Honey, I’ve been slowly boring hard boards longer than you’ve been alive.
As I reported yesterday, the National Labor Relations Board has ruled that graduate student workers are employees with full rights to organize a union. And today, the New York Times came out in favor of the decision in the strongest of terms.
It’s hard for me to express what this means to me and scholars of my generation. (I apologize in advance for this trip down memory lane. As I said on Facebook the other day: the earth belongs to the living, this moment belongs to today’s grad student, not yesterday’s).
As long-time readers of this blog know, I was actively involved in the TA organizing drive at Yale for about a decade. Reading the Times editorial, in fact, I recalled that the first time my name appeared in the Times, almost a quarter-century ago, was as a union activist at Yale.
When we were organizing in the early 1990s—and some of my friends were doing this back in the 1980s, if not earlier—a labor union for grad students seemed to so many people like the most outrageous proposition in the world. Graduate students weren’t workers; they were privileged (apparently, only the wretched of the earth deserve a union). Anyone supporting the union had to be some kind of poseur, trying to pretend they were part of the working class. I know it seemed that way to me when I got to graduate school. Everyone—from the smug sophomore writing his articles for the Yale Daily News to the pompous professor, who was sure he knew what his graduate students really wanted and needed, to the president, alumni, and trustees—everyone was sure that the idea was nonsense. Everyone except the dedicated men and women in GESO—now Local 33!—and their allies in Locals 34 and 35.

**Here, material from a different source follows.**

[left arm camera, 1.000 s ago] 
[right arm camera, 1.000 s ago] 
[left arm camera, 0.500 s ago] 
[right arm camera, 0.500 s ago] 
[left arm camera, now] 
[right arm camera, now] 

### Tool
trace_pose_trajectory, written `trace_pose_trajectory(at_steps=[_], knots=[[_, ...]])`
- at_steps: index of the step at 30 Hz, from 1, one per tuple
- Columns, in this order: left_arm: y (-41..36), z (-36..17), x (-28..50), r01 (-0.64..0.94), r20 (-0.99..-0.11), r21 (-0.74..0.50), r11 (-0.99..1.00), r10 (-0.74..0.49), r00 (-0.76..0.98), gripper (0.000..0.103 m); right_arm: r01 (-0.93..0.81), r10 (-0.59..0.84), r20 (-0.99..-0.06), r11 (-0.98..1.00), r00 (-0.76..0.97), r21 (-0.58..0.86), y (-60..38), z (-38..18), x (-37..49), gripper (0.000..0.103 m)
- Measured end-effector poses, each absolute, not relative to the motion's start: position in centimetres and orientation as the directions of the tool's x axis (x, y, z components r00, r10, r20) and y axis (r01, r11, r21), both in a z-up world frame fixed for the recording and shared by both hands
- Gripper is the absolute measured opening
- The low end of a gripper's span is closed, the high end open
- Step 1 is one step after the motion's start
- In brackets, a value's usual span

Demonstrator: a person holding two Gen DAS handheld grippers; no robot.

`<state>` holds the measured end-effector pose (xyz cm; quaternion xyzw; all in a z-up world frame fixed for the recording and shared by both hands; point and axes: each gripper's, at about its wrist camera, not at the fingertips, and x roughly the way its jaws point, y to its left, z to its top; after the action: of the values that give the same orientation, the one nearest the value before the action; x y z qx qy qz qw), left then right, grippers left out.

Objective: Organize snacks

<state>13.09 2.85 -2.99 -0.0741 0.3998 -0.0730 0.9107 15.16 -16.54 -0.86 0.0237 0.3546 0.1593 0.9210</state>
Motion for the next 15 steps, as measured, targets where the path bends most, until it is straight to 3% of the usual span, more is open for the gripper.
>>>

And here we are today. Suddenly that opinion—held only by a militant minority, an opinion deemed by the respectable to be extreme, radical, outrageous, nonsensical, absurd—is common sense. Even the New York Times, which recruits many of its reporters and editors from the Yale Daily News, believes it.
Some people look upon this turnabout and think, yay, Obama! Others, remember the years and decades of struggle that went into it, and think, this is what collective action is all about. This is how whatever modicum of civilization we’ve managed to achieve in this country was created. This is how patient and pressing you have to be if you want to see anything good come into this world.
Which is why, incidentally, I get so irritated when that Realist—be he 25 or 55—decides to lecture me about the long slog, the Weberian increments, that progress requires. Honey, I’ve been slowly boring hard boards longer than you’ve been alive.